Hi Jatin, Jason, All,

On Fri, Nov 16, 2012 at 12:49 PM, Jason Gaudet <jason.r.gaudet at gmail.com> wrote:
> Since R_eff is constant, surely all you need to do is multiply R_eff by the
> uncertainty in alpha?  That will be the uncertainty in delta_R and R_fit.
>
> The program is only giving you statistically-derived uncertainty for the
> values it fits; the user needs to determine how to propagate or otherwise
> deal with this uncertainty.

As Jason points out, propagating the uncertainty from  the variable
alpha delta_R = alpha * Reff is straightforward, as

   delta_R_stderr = alpha_stderr * Reff

Ifeffit does not do this calculation for you.   For more complicated
expressions of variables, the error propagation can be more involved.
For un-correlated variables the math is generally tractable.
Including correlations can become complicated.

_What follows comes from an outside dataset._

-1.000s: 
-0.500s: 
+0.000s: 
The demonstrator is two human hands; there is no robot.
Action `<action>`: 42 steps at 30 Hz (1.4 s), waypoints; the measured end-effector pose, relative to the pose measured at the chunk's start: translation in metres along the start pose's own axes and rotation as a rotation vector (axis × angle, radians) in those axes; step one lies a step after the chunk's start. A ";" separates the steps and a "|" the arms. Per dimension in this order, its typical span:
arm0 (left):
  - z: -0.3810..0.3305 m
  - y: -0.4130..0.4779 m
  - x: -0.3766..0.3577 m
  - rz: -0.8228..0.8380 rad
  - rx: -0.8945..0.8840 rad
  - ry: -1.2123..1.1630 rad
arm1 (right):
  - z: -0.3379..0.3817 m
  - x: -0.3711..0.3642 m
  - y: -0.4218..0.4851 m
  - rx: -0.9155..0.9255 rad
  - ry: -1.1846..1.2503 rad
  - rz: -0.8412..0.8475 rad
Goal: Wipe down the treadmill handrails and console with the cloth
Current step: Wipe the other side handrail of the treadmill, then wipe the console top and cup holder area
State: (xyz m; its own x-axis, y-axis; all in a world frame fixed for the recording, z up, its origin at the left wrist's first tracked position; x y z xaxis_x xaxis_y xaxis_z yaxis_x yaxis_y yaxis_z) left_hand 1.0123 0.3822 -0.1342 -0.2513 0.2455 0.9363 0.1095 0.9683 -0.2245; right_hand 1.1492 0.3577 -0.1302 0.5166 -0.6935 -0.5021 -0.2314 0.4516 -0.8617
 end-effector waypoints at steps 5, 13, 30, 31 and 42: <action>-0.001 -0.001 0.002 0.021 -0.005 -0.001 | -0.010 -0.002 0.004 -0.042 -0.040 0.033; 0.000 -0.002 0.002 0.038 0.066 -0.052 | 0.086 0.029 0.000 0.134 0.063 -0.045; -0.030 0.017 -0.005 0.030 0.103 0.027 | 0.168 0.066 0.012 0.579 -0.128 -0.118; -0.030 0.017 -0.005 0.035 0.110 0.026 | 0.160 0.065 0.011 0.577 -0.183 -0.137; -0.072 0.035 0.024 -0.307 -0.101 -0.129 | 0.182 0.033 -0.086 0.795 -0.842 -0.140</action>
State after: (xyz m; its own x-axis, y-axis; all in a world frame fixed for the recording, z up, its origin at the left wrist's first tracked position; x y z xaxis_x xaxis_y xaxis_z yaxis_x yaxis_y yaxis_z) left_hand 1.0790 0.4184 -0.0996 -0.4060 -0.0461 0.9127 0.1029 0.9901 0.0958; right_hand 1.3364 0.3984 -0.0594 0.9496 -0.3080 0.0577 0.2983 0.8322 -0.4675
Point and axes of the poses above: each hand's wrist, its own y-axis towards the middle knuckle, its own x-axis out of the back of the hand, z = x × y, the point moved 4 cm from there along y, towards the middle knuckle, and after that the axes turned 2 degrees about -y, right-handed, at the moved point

I've been trying hard to not make the following comment about every
question that comes up on the mailing list, but this is one case where
I can't resist.

The propagation of errors is much, much better with Larch than
Ifeffit, and I would highly encourage anyone interested to try out
larch:
    http://xraypy.github.com/xraylarch/

At this point, the main interface for Larch is a command-line / batch
processing program.  Sadly, I don't yet have a windows installer for
this yet, but hope to have one available soon.  Feedback, suggestions,
and collaborations would be greatly appreciated and no doubt lead to
better analysis.

In more detail, for constraint expressions such as "delta_R = alpha *
reff", Larch does propagate and report uncertainties for all Path
Parameters as well as fitted variables and constraints  ("Def"
expression in Ifeffit).   The propagated uncertainties include the
correlation of variables.  Currently, the propagation only works for
algebraic expressions with operators (+, -, *, /, **), but not when
calling functions (even built-in mathematical functions like sin() and
sqrt()).   That is, for variables 'alpha', 'beta', and 'gamma', errors
will be correct for  "alpha * constant", "alpha * beta + gamma",
"alpha ** 2", and so forth, but  "sqrt(beta)" will currently (bug
fixed in the past hour!) and the uncertainty will be set to 0.    I
think I understand the issue,  have been in contact with the author of
the underlying error propagation library about this,  and believe this
will be fixable.

Anyway, that's all to say that this is yet another reason to start
investing in trying out using Larch instead of Ifeffit.

--Matt